Sowohl nervenzugesetzte als auch lokal verursachte Bedingungen induzierte Polysom-Demontage war leicht, aber offensichtlich hielten mehr Polysomen in niedrig zugesetzter Glukose zurück. Wichtig ist, dass polysomales Material aus den fixierten Zellen eine hohe Unterscheidung zwischen den ausgehungerten und nicht ausgehungerten Zellen aufweist, was auf die Eignung der Formaldehydfixierung hinweist, um Unterschiede in dynamischen Translationsprozessen zu erhalten. In Ansätzen wie tacy paysake kann es zusätzlich aufschlussreich sein, kleine ribosomale Untereinheiten zu entfernen, die sich nicht gut mit den vollständigen Rhizomen absetzen, für die wir eine zweistufige Ultrazentrifugation verwendet haben, die die Isolierung von SSU, LSU, RS, RNase-resistenten Diazomen, DS und Polysomen höherer Ordnung ermöglicht, die durch Elektronenmikroskopie der festen Fraktionen bestätigt werden.

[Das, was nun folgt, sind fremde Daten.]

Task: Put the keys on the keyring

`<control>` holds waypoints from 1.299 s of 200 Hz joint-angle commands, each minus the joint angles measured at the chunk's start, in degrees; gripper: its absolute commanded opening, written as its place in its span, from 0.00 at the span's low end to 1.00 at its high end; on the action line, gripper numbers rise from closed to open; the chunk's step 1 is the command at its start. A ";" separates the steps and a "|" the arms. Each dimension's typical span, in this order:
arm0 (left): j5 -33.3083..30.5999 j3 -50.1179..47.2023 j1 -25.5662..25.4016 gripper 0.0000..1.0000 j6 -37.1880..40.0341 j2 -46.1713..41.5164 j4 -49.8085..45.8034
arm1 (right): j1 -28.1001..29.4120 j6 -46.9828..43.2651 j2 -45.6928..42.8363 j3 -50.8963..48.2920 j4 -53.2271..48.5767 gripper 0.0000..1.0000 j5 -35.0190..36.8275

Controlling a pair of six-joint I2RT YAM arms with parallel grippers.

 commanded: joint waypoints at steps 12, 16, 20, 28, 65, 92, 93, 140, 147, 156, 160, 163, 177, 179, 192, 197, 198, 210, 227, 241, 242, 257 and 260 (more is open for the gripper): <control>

Im Vergleich zu den nicht fixierten Zellen zeigte material aus den fixierten Zellen eine erhöhte Präsenz von labilem eIF4A in den am schnellsten sedimentierenden ribosomalen Fraktionen. Unter Verwendung von festem Material aus der eIF4A-Tapi-Dehnung zur Erfassung und Anreicherung von eIF4A-haltigen Komplexen mit magnetischen IDG-Kügelchen konnten wir eine selektive Anreicherung des eIF4A im Vergleich zu Beta-Aktin in SSU und RS beobachten, jedoch keine LSU-Fraktionen aus dem zweiten Gradienten bei RNase one-Demontage. Im Vergleich zu anderen Methoden der translationalen Ruhe verspricht die Schnelligkeit der Formaldehydwirkung über Zellmembranen und die wahllose Natur von Vernetzungen die Erhaltung der maximalen Vielfalt von Translationskomplex-Zwischenprodukten.

Unsere Ergebnisse entsprechen der Verwendbarkeit einer schnellen Formaldehydfixierung zur Stabilisierung hochtransienter Komplexe und belegen die Nützlichkeit in Szenarien schneller zellulärer Reaktionen auf Umweltveränderungen oder Stressbedingungen.